— TO DO —
Please set down exactly the lines of the listing below from the line containing "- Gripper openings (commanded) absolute" through the line containing "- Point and", both lines included, leaving out all other lines.

— SOURCE DATA —
Start of Block

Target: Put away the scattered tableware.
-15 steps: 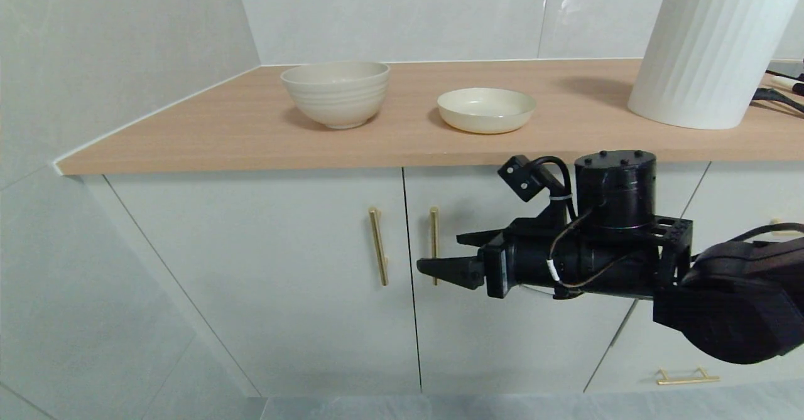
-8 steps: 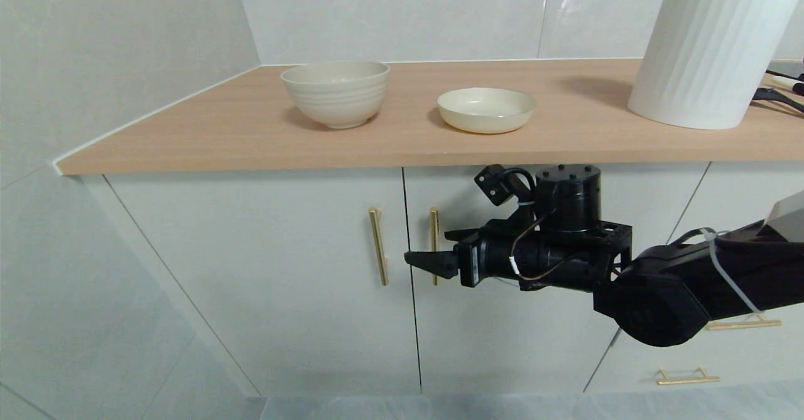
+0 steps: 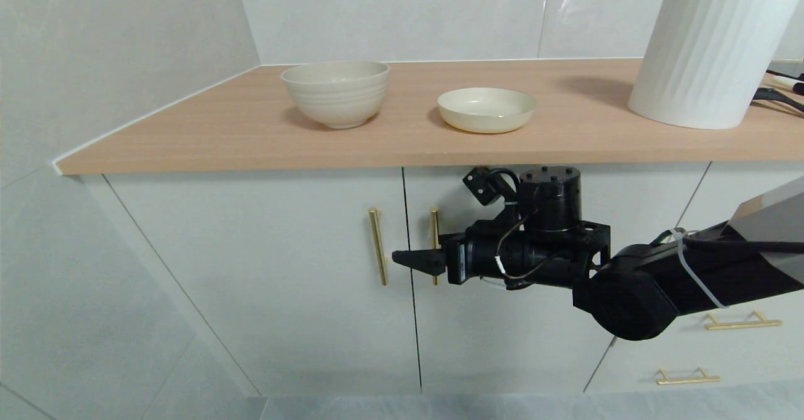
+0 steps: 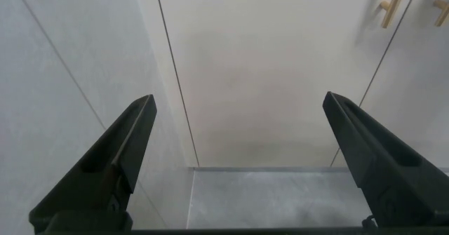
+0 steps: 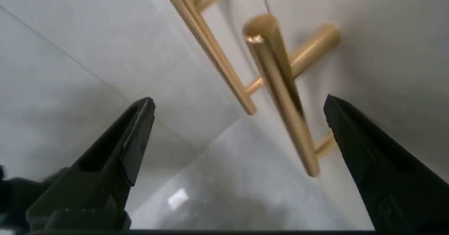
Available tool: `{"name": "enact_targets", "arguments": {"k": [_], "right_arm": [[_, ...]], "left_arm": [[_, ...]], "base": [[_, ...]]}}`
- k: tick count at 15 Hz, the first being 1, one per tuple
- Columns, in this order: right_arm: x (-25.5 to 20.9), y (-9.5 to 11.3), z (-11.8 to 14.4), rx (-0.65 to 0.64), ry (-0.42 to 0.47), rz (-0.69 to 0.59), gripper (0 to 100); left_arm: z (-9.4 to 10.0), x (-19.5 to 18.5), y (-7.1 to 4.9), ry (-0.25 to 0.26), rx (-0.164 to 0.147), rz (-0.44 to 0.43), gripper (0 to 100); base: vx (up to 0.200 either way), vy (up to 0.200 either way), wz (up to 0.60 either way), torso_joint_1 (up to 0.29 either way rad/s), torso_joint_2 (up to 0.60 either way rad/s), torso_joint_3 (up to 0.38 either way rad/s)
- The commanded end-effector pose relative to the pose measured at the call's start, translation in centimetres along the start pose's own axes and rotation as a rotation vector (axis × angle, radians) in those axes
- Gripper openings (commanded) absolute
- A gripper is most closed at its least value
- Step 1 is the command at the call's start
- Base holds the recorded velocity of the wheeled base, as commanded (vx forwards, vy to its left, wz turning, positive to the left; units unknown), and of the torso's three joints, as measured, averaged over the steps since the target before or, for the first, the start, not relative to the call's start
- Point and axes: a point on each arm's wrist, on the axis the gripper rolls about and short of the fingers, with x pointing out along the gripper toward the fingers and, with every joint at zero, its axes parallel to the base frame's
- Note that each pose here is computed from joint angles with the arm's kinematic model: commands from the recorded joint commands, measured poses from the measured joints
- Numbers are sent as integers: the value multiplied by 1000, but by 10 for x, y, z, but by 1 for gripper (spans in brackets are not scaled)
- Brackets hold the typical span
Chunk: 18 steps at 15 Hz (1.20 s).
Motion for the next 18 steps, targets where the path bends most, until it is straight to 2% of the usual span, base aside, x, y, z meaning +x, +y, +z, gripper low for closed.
{"name": "enact_targets", "arguments": {"k": [1, 4, 5, 6, 7, 8, 9, 11, 13, 14, 15, 16, 17, 18], "right_arm": [[0, 4, 2, 24, 2, 31, 100], [0, 14, 0, 49, 27, 102, 100], [-1, 19, -3, 50, 36, 110, 100], [-4, 28, -5, 47, 47, 130, 100], [-7, 35, -7, 45, 55, 145, 100], [-11, 46, -9, 41, 66, 167, 100], [-15, 54, -10, 38, 69, 181, 100], [-30, 67, -16, 37, 92, 202, 100], [-44, 75, -19, 37, 103, 211, 100], [-49, 77, -21, 38, 108, 212, 100], [-60, 80, -21, 36, 105, 215, 100], [-65, 84, -21, 34, 104, 222, 100], [-70, 85, -23, 35, 111, 223, 100], [-72, 85, -24, 35, 114, 222, 100]], "left_arm": [[0, 0, 0, 0, -1, 0, 100], [0, 0, 0, -3, -2, 4, 100], [6, -1, 0, -35, -4, 8, 100], [23, -6, 1, -102, -19, 11, 100], [34, -11, 2, -135, -36, 10, 100], [44, -17, 2, -149, -36, 3, 100], [52, -20, 2, -137, -33, -12, 100], [79, -14, -1, -21, -26, -206, 100], [98, 6, -6, 81, -38, -423, 100], [103, 14, -8, 122, -48, -485, 100], [112, 33, -10, 199, -74, -579, 100], [117, 45, -12, 248, -94, -640, 100], [121, 56, -13, 286, -112, -698, 0], [124, 62, -15, 307, -120, -741, 0]], "base": [[0, 0, 0, 0, 0, 0], [0, 0, 0, 0, 0, 0], [0, 0, 0, 0, 0, 0], [0, 0, 0, 0, 0, 0], [0, 0, 0, 0, 0, 0], [0, 0, 0, 0, 0, 0], [0, 0, 0, 0, 0, 0], [0, 0, 0, 0, 0, 0], [0, 0, 0, 0, 0, 0], [0, 0, 0, 0, 0, 0], [0, 0, 0, 0, 0, 0], [0, 0, 0, 0, 0, 0], [0, 0, 0, 0, 0, 0], [0, 0, 0, 0, 0, 0]]}}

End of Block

— ANSWER TO THE EXERCISE —
- Gripper openings (commanded) absolute
- A gripper is most closed at its least value
- Step 1 is the command at the call's start
- Base holds the recorded velocity of the wheeled base, as commanded (vx forwards, vy to its left, wz turning, positive to the left; units unknown), and of the torso's three joints, as measured, averaged over the steps since the target before or, for the first, the start, not relative to the call's start
- Point and axes: a point on each arm's wrist, on the axis the gripper rolls about and short of the fingers, with x pointing out along the gripper toward the fingers and, with every joint at zero, its axes parallel to the base frame's

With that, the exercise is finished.